PTA (2)

12 1 0
                                    

Saat kegiatan itu, dimana ketika siswa dan siswi digabungkan dalam satu lapangan, ntah untuk senam dan lain sebagainya, jantungku berdegup lebih cepat dari biasanya. Aku memang masih bisa mengingat semuanya, atau bahkan masih bisa untuk merasakannya saat ini. Kami yang saling curi pandang dan pura-pura bersikap cuek, tapi ternyata masih ada beberapa kesempatan yang membuat kami berada dalam satu pandang. Ah malu rasanya.

Aku yang tak dapat mengikuti halang rintang, karena sakit perutku yang tak dapat dikompromi, membuatku hanya menunggu didalam tenda dengan rasa sunyi. Ketika suasana sekolah kembali ramai dengan suara riuh dan lelah para peserta lainnya, yang juga menandakan bahwa kegiatan itu telah selesai terlaksana.

Waktu itu, setelah halang rintang, aku melihat dia dari balik tenda, dengan kakinya yang tidak bisa berjalan seperti biasanya. Melayang beberapa pesan singkat yang saling berinteraksi, katanya memang kakinya terluka, ada pecahan kaca yang menusuk kulit dan merobeknya.

"Ril, aku liat tadi kamu jalannya gitu, kenapa?"

-iya kaki aku sakit, tadi pas disuruh lepas sepatu, terus matanya ditutup dan masuk ke lumpur gitu ternyata ada pecahan kaca, dan nusuk kaki aku-

"ih yaampun ko bisa? Udah dikeluarin pecahanya? Udah diobatin? " tanyaku penuh hawatir.

-udah keluar sih, tapi belum diobatin. Biarin ajalah, luka kecil ini-

"hemm, kamu terlalu menyepelekan"

-aku tadi ngga liat kamu. Kemana?-

"iya, perut aku sakit. Jadi ngga bisa ikutan. Sekalian deh jaga tenda"

-udah makan?-

"udah tadi pagi"

-kantin yuk-

"ngapain? "

-ya makan lah-

"aku belum laper lagi"

-temenin aku makan, plis-

"ooh. Ok. "

Kami bertemu di kantin, untuk sekedar makan siang, nasi goreng Mama Tyas. Sebenarnya kala itu tidak terlalu lapar, tapi siapa yang bisa menolak ajakan yang diberikan oleh orang yang kita suka.
Aku melihat kakinya yg terluka. Namun aku yang tak memiliki P3K pun tak dapat berbuat banyak. Makan berdua di kantin dengan kondisi yang ramai membuat orang-orang terutama teman kelas mengendus kedekatan diantara aku dan Azril.

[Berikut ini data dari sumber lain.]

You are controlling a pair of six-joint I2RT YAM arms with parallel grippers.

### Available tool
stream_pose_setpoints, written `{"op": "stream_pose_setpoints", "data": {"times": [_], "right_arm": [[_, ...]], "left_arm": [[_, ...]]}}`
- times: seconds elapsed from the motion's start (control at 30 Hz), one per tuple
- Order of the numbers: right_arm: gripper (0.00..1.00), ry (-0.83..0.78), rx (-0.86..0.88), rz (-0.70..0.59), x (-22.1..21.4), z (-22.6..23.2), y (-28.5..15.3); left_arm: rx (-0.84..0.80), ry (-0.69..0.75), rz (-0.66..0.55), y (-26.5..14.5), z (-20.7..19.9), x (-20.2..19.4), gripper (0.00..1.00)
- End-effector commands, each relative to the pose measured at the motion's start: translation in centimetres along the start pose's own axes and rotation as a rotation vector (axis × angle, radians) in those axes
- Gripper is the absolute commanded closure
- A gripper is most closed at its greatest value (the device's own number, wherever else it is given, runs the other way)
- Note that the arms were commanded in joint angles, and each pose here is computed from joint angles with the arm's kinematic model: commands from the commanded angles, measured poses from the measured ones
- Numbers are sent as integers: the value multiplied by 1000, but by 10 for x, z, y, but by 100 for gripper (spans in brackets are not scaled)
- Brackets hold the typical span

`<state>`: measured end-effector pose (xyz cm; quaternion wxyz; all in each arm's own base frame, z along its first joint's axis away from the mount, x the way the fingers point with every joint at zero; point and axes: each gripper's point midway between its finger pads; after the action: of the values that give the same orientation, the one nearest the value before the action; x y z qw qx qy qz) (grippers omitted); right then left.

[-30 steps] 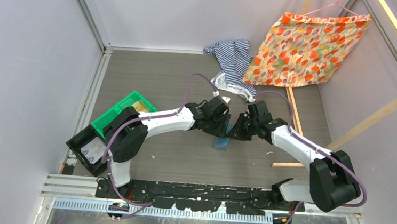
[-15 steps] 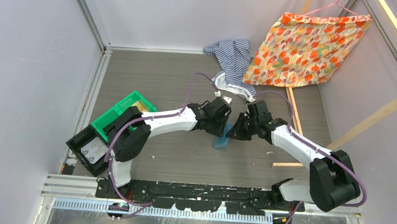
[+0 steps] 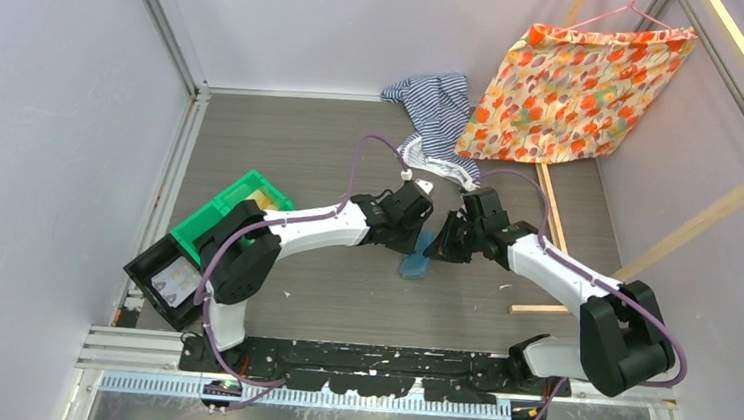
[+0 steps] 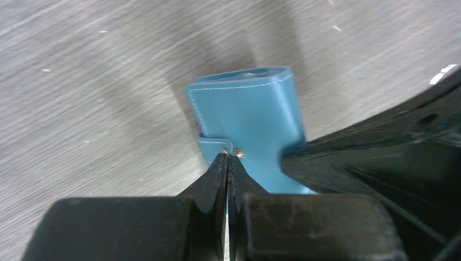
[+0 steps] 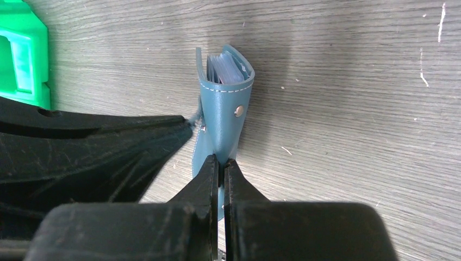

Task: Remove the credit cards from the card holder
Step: Open the card holder at the center of the board.

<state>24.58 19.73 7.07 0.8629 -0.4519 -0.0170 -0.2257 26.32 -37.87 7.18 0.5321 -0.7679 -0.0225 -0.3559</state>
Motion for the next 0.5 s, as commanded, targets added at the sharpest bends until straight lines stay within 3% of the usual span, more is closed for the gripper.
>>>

Malamnya, malam Minggu, malam puncak, 23 agustus 2014. Saat itu adalah malam api unggun, akan disatukan di lapangan belakang lagi bersamanya, degup kencang itu terjadi lagi ternyata. Saatnya baris dan berjalan mengantre menuju lapangan belakang, disana membuat sebuah lingkaran besar.
Malam yang berkesan, rasanya indah sekali dan sangat sulit untuk terlupakan. Banyak yang menunjukkan keahliannya dalam bermain alat musik dan bernyanyi. Kala itu lagu yang sangat menyentuh adalah pelangi di matamu dan sepanjang jalan kenangan. Ah lagu yng cukup lawas untuk usia kami, tapi ntah mengapa merasa pas.
Dalam suasana hangat,redup, dan cerahnya langit, mata ku berputar mengelilingi orang-orang yang ada disana. Ya pasti tujuanku cuma satu, agar bisa melihatnya, untuk sekedar tersenyum sendirian, atau terpaksa menyapa kalau kalau terjadi tragedi saling pandang. Sayangnya cahaya api unggun tak cukup terang untuk mempertemukan kita pada satu pandangan.
Hingga pada saat semuanya harus kembali ke tenda pun, aku hanya memikirkan dia, bagaimana dengan kondisi luka di kakinya, dan segala pikiran tentang dia. Rasanya, aku semakin suka kepadanya.